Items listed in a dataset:
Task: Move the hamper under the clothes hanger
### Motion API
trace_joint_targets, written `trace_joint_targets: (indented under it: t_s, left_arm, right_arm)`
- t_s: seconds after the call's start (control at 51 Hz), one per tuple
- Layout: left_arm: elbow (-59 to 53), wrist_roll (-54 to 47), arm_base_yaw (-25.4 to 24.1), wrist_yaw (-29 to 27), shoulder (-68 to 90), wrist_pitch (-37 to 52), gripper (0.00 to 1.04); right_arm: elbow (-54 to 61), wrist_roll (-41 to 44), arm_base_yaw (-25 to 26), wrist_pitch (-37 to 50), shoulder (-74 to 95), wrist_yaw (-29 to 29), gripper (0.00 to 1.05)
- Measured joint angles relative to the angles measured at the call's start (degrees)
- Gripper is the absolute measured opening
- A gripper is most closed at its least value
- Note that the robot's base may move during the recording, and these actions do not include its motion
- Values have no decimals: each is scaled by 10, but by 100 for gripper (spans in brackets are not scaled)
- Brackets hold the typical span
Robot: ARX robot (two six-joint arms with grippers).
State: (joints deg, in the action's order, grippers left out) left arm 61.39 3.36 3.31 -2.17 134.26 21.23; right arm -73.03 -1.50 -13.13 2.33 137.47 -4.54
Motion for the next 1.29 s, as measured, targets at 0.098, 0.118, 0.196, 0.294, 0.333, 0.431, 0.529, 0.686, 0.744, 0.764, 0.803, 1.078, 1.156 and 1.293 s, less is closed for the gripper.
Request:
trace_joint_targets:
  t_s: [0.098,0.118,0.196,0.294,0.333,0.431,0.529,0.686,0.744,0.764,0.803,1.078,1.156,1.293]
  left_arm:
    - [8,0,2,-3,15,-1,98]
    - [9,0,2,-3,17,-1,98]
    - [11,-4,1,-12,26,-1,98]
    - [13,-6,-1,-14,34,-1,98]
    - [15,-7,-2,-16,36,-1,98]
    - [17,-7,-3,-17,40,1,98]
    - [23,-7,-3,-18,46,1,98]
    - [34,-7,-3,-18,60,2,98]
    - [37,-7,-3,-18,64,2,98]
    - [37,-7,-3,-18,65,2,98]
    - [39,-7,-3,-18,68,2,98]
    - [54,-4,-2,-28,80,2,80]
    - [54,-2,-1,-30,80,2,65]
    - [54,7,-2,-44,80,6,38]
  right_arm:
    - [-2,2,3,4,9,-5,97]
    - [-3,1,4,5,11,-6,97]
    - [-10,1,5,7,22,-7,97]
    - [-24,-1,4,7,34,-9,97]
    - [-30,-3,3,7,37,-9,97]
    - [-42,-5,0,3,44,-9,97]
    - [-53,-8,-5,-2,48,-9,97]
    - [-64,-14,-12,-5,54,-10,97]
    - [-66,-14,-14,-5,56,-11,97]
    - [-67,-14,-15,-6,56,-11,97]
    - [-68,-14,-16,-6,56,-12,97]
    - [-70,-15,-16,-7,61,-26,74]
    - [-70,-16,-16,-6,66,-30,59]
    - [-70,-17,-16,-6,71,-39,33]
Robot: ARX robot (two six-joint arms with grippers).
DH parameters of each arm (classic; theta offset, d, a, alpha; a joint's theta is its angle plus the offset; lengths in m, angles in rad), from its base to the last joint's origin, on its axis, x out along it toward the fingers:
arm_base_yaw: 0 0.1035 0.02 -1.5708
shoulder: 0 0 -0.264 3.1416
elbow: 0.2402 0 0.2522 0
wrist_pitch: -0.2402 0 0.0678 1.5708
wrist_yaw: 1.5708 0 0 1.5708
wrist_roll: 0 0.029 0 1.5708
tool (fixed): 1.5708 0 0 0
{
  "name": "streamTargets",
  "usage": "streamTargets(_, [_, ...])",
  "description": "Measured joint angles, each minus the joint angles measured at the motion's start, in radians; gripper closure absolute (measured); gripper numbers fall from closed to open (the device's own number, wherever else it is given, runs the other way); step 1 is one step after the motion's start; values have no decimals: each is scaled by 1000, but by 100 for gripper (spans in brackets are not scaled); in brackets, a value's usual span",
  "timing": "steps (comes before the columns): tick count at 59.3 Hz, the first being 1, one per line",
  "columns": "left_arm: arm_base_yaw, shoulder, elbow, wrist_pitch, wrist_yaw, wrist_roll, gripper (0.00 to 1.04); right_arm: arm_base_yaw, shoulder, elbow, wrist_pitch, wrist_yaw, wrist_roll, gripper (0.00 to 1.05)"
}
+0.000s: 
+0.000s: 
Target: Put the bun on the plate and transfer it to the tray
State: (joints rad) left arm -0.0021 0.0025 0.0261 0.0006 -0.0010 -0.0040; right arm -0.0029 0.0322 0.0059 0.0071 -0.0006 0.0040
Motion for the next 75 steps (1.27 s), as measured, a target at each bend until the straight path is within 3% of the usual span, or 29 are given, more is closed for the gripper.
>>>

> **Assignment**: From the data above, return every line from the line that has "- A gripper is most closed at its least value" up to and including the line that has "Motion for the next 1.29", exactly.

> **Solution below**:
- A gripper is most closed at its least value
- Note that the robot's base may move during the recording, and these actions do not include its motion
- Values have no decimals: each is scaled by 10, but by 100 for gripper (spans in brackets are not scaled)
- Brackets hold the typical span
Robot: ARX robot (two six-joint arms with grippers).
State: (joints deg, in the action's order, grippers left out) left arm 61.39 3.36 3.31 -2.17 134.26 21.23; right arm -73.03 -1.50 -13.13 2.33 137.47 -4.54
Motion for the next 1.29 s, as measured, targets at 0.098, 0.118, 0.196, 0.294, 0.333, 0.431, 0.529, 0.686, 0.744, 0.764, 0.803, 1.078, 1.156 and 1.293 s, less is closed for the gripper.

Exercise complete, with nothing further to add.